* YOUR TASK:
Search the lines of the records for the word "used", and copy every line that has it.

* ENTRIES SHOWN:
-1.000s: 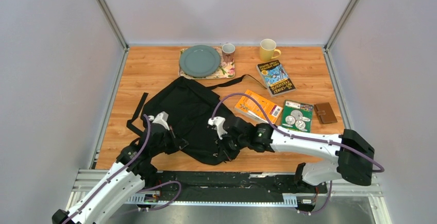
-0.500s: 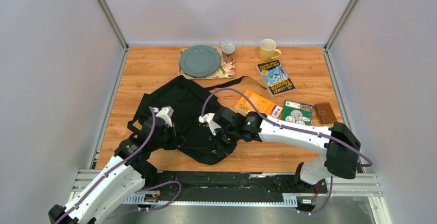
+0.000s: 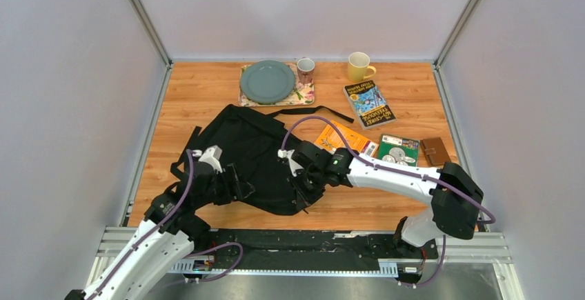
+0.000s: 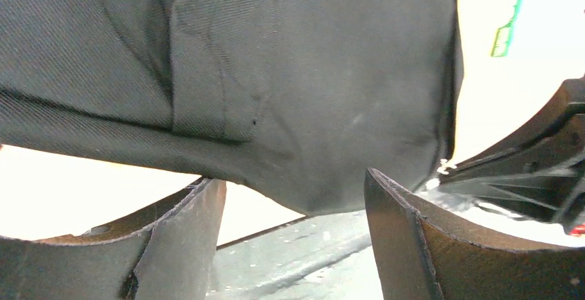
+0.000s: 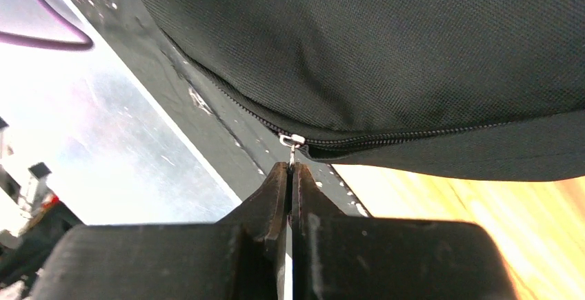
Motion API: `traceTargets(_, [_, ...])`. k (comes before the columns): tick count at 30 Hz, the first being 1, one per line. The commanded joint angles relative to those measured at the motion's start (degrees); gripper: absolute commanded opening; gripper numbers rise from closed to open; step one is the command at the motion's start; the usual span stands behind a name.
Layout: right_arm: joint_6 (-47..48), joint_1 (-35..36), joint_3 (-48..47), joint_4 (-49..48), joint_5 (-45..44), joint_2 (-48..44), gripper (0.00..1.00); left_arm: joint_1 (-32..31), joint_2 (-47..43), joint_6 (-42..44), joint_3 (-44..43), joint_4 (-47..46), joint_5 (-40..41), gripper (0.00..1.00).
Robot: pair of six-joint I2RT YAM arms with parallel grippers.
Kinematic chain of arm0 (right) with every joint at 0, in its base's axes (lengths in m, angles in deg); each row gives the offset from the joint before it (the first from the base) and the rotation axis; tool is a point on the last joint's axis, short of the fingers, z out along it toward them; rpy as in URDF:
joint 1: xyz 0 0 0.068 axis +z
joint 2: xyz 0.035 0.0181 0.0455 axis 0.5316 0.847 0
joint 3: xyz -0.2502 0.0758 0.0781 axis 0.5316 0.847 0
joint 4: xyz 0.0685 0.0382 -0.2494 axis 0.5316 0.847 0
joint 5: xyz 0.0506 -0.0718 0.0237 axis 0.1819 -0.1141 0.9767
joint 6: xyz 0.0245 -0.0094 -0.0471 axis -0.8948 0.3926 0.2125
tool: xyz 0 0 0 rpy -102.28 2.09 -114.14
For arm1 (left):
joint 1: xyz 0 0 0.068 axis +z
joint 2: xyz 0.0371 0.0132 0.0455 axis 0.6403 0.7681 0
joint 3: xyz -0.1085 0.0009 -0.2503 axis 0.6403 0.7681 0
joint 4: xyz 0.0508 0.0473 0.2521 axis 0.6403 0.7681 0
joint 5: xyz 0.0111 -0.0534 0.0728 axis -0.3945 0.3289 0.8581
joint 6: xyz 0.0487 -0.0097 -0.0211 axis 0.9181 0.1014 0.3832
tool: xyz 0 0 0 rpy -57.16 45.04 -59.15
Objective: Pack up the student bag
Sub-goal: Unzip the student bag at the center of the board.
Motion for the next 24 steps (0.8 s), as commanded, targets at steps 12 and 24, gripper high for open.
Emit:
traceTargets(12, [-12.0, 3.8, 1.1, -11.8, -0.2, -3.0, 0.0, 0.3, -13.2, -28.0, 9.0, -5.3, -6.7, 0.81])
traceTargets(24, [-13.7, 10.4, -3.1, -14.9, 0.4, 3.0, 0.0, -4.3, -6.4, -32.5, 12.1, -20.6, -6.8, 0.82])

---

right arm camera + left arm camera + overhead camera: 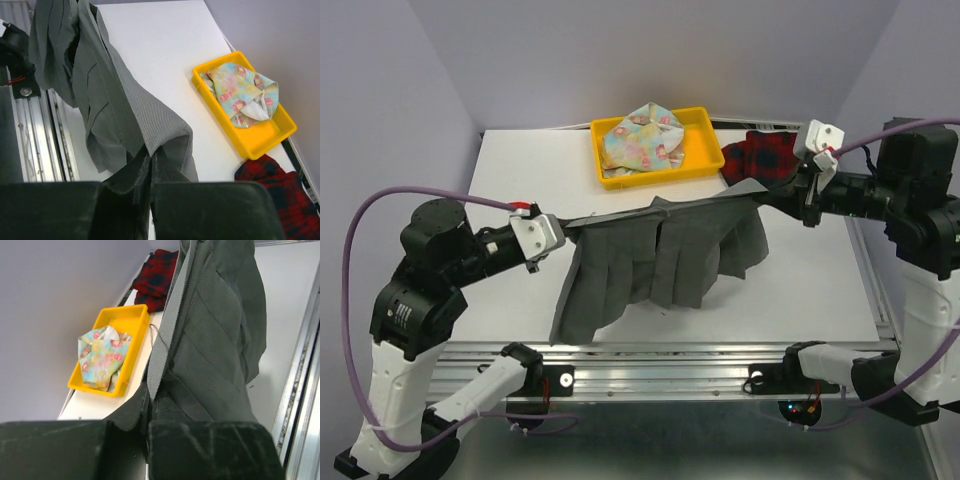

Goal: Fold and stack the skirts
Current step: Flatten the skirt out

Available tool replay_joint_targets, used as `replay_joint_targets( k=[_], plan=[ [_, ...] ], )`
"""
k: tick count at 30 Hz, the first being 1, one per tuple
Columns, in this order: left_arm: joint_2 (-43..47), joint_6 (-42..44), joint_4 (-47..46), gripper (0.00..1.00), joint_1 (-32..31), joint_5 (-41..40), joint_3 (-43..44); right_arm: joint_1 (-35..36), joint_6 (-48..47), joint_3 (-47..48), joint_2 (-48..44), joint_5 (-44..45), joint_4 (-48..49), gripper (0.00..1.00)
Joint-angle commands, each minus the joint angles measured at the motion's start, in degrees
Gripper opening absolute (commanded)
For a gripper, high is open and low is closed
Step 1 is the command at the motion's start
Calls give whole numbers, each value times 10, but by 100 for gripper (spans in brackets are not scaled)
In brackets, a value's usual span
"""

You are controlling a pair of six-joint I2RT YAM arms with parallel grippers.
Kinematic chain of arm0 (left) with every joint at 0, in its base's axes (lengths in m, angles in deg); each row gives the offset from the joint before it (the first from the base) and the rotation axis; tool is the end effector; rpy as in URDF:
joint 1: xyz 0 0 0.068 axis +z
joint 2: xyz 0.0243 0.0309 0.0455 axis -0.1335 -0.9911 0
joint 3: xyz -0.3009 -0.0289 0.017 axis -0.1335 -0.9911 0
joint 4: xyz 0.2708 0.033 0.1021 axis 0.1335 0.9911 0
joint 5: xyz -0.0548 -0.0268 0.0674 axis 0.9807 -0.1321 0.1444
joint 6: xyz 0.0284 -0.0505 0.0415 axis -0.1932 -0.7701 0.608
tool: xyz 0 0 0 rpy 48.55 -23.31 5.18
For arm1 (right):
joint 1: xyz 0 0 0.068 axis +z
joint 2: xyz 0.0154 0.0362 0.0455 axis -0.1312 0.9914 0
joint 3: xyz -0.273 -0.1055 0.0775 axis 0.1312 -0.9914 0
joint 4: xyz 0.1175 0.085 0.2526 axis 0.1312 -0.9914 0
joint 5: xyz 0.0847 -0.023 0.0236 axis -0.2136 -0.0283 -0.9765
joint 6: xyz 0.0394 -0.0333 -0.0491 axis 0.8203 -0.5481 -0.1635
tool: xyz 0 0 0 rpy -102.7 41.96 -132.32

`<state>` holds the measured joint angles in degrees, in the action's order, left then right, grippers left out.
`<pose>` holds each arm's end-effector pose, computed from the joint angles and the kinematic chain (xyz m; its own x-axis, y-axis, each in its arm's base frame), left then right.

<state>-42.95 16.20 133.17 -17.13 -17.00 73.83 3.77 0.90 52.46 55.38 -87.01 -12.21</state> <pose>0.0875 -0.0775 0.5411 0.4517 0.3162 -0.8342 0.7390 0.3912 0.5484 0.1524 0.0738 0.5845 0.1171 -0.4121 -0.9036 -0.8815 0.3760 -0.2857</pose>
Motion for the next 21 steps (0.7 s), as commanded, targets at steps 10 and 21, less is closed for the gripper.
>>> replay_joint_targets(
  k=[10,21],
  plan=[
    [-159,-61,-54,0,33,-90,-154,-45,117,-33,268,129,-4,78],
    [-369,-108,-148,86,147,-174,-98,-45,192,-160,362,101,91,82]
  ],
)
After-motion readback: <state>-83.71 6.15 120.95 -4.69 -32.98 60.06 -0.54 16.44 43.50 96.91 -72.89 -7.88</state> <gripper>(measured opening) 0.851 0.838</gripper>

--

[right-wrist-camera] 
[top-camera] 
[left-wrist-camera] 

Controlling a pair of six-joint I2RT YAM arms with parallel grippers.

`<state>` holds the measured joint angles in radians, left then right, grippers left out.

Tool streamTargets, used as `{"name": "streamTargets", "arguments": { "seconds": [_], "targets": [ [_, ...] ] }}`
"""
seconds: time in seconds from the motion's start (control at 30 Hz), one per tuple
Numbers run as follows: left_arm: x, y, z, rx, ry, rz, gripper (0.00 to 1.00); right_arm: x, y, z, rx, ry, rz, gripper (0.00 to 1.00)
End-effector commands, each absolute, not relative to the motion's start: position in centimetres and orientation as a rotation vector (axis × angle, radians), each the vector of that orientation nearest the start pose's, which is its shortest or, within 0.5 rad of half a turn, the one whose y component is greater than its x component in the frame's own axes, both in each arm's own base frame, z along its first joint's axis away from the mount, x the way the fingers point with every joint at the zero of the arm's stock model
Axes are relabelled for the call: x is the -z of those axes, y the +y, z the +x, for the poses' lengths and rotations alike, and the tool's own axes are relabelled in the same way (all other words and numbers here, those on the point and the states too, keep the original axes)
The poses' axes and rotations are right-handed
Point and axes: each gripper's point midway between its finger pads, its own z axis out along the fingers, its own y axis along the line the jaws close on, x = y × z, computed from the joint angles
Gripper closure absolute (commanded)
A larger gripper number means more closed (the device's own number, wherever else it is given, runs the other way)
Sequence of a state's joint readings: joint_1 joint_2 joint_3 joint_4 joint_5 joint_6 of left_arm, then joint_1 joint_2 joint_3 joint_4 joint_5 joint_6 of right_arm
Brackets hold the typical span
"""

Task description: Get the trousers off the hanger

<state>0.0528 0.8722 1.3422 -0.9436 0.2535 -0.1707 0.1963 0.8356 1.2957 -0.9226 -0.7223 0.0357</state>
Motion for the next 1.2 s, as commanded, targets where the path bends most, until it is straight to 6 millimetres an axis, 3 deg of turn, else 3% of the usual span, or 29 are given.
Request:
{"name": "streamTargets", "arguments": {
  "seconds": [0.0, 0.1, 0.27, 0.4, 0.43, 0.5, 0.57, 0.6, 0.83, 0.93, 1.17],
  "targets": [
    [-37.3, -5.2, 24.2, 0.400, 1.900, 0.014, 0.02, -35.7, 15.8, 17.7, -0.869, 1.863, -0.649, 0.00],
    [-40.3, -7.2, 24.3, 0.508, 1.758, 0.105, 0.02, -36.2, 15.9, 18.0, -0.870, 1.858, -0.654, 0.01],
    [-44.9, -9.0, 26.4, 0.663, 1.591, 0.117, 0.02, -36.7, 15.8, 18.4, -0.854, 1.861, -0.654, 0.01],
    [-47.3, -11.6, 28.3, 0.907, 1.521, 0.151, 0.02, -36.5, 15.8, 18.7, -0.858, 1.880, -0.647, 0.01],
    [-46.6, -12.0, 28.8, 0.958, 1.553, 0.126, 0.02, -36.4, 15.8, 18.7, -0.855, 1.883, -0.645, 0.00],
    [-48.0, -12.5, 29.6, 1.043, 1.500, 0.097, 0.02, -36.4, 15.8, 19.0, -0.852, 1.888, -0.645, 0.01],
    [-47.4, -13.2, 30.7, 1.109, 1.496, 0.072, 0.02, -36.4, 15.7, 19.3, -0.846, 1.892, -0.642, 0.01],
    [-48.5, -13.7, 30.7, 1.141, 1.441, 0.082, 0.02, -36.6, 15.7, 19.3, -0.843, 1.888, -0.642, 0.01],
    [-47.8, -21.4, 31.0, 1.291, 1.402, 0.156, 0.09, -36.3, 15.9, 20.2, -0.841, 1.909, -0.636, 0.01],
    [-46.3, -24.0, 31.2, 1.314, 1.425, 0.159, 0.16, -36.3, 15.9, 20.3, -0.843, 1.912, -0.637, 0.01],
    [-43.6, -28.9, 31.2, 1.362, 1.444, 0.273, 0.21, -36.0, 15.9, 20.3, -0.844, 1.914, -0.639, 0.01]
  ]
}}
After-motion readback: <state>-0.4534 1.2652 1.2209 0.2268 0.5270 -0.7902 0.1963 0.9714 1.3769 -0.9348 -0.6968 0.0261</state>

* TASK OUTPUT:
Available tool replay_joint_targets, used as `replay_joint_targets( k=[_], plan=[ [_, ...] ], )`
Tool streamTargets, used as `{"name": "streamTargets", "arguments": { "seconds": [_], "targets": [ [_, ...] ] }}`

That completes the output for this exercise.